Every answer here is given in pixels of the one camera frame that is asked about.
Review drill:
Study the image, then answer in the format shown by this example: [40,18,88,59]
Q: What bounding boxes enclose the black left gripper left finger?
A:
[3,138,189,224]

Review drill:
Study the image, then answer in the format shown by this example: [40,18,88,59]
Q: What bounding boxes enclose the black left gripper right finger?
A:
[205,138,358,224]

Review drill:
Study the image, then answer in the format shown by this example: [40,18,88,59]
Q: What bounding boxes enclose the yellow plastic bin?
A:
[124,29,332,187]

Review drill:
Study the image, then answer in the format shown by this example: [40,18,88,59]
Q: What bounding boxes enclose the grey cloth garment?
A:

= = = =

What is required: Report every line from the listing above where the string "enclose" can be found.

Response to this exercise:
Q: What bounding boxes enclose the black left gripper left finger?
Q: What bounding boxes enclose the black left gripper right finger?
Q: What bounding boxes enclose the yellow plastic bin?
Q: What bounding boxes enclose the grey cloth garment?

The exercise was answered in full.